RALEIGH — The annual fetal mortality rate was 9.1 per 1,000 live births in Robeson County from 2012 to 2016, and the infant mortality rate was 10.7 per 1,000, according to NC Child, both higher than the state averages.
During the same time period, the statewide fetal mortality rate was 6.9 and the statewide infant mortality rate was 7.2, ranking 39th in the nation.
North Carolina’s persistently high fetal and infant mortality rates require new strategies to make further progress ensuring successful pregnancies and healthy births, according to NC Child. The group urges policymakers to close the health insurance coverage gap to promote maternal health pre- and post-conception.
“By utilizing available federal funding to expand access to affordable health care for women of childbearing age, the state can influence both fetal and infant mortality simultaneously, effectively doubling the positive impact for North Carolina families,” said Whitney Tucker, research director at NC Child.
NC Child published a report in 2016 that examines the link between infant mortality and closing the health insurance coverage gap. The new report builds on that report and includes lesser-known data about fetal mortality, which is defined as the death of a fetus occurring at 20 or more weeks of gestation. During 2016, nearly as many fetal deaths, 818, as infant deaths, 873, occurred in North Carolina.
Poor birth outcomes are often tied to maternal health challenges pre- and post-conception, such as diabetes, obesity, hypertension, and smoking, according to NC Child. These chronic conditions and risk factors can be addressed most effectively when women have access to health insurance. In Robeson County, 27 percent of women of childbearing age lacked health insurance in 2016. Statewide, 20 percent of women ages 18 to 44 lack health insurance.
“Without access to health insurance, it’s incredibly difficult to manage chronic conditions that can adversely impact birth outcomes. That’s why it’s critical for North Carolina policymakers to close the health insurance coverage gap,” Tucker said.
More than 20 percent of all women of reproductive age in North Carolina earn too little to access subsidized coverage in the marketplace, and only a small percentage qualify for Medicaid, according to NC Child. Using available federal funding as allowed by the Affordable Care Act to expand health care coverage to all adults under 133 percent of the federal poverty line would significantly reduce the number of uninsured women of childbearing age and improve their pre- and post-conception health, thereby promoting healthy births.

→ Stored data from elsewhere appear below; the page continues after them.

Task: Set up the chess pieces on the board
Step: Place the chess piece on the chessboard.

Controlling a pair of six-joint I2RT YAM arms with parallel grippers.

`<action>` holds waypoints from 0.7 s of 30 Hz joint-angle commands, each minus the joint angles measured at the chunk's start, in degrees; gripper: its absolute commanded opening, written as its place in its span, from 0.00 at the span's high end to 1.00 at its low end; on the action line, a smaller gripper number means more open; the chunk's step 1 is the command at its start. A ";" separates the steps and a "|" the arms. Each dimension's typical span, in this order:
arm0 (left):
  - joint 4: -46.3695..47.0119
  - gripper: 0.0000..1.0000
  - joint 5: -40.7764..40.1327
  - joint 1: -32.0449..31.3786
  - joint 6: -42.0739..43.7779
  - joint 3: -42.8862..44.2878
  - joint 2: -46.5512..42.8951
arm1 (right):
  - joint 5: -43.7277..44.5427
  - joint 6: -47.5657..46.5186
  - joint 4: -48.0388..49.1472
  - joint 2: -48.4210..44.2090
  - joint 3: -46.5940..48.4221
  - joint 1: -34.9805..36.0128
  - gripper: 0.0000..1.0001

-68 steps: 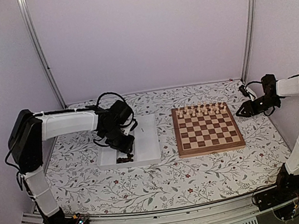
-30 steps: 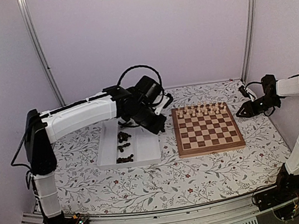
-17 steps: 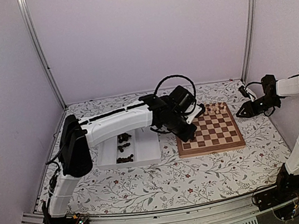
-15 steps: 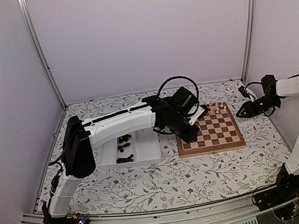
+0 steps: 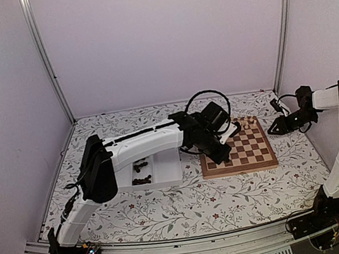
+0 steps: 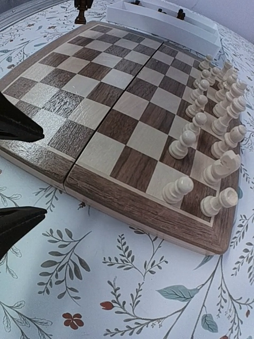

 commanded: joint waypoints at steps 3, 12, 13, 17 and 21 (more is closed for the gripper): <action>0.49 0.90 1.14 -0.16 0.66 3.09 2.83 | -1.16 -0.65 -0.75 1.01 1.99 -0.13 0.55; 0.52 0.87 0.60 -0.08 0.77 4.76 4.28 | -1.32 -0.98 -1.15 1.55 2.15 -0.02 0.55; 0.54 0.86 0.54 -0.07 0.76 4.70 4.26 | -1.32 -1.06 -1.24 1.62 2.20 -0.04 0.55; 0.53 0.82 0.36 -0.15 0.72 4.77 4.55 | -1.42 -1.25 -1.46 2.06 2.31 -0.09 0.55; 0.50 0.82 0.43 -0.08 0.62 4.88 4.86 | -1.42 -1.27 -1.55 2.24 2.38 -0.08 0.55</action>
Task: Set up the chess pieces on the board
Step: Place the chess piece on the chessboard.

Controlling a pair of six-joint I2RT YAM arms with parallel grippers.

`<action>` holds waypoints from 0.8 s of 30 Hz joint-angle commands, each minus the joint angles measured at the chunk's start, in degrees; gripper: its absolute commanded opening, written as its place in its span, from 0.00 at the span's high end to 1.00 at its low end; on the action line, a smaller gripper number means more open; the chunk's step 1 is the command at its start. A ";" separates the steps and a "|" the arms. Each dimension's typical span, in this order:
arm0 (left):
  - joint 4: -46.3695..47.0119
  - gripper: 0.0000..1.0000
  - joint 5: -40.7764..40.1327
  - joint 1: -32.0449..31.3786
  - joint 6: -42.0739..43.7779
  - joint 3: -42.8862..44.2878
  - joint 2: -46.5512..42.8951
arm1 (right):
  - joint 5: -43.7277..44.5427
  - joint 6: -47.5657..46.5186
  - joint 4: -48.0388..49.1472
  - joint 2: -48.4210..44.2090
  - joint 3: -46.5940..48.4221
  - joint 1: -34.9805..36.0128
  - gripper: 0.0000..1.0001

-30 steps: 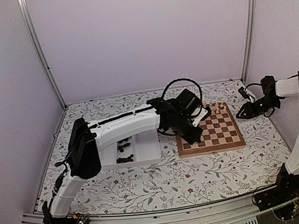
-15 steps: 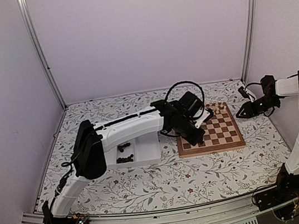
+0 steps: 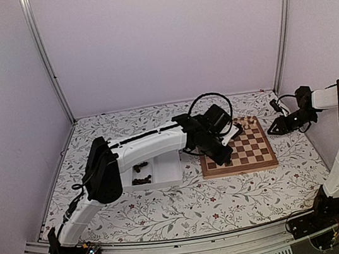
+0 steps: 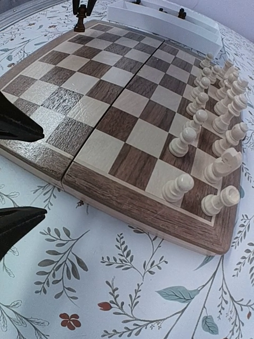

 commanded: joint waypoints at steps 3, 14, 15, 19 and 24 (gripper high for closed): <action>0.39 0.81 0.11 -0.07 0.26 1.99 1.87 | -1.40 -0.74 -1.18 1.43 1.60 -0.05 0.55; 0.62 0.82 0.89 -0.07 0.24 2.86 2.58 | -1.53 -0.92 -1.53 1.87 1.72 -0.02 0.55; 0.77 0.83 0.89 -0.07 0.23 2.81 2.60 | -1.58 -0.92 -1.53 1.91 1.79 -0.08 0.55; 1.80 0.85 0.90 -0.07 -0.07 2.74 2.72 | -1.66 -0.92 -1.68 1.98 1.79 -0.09 0.55; 2.74 0.86 0.44 -0.07 -0.40 2.79 2.83 | -1.92 -1.00 -1.79 2.21 1.87 -0.09 0.55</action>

“Carolina Cares,” House Bill 662, is bipartisan legislation that would expand insurance to all adults under 133 percent the poverty, according to NC Child. While the proposal includes elements, such as premiums and work requirements, that will hurt enrollment, it has the potential to provide currently unavailable health care options for women of childbearing age at high risk of experiencing fetal or infant mortality, according to NC Child.
“Whether it’s ‘Carolina Cares’ or a different bill, the Legislature should act quickly to close the health insurance coverage gap and support healthy pregnancies and healthy babies,” Tucker said.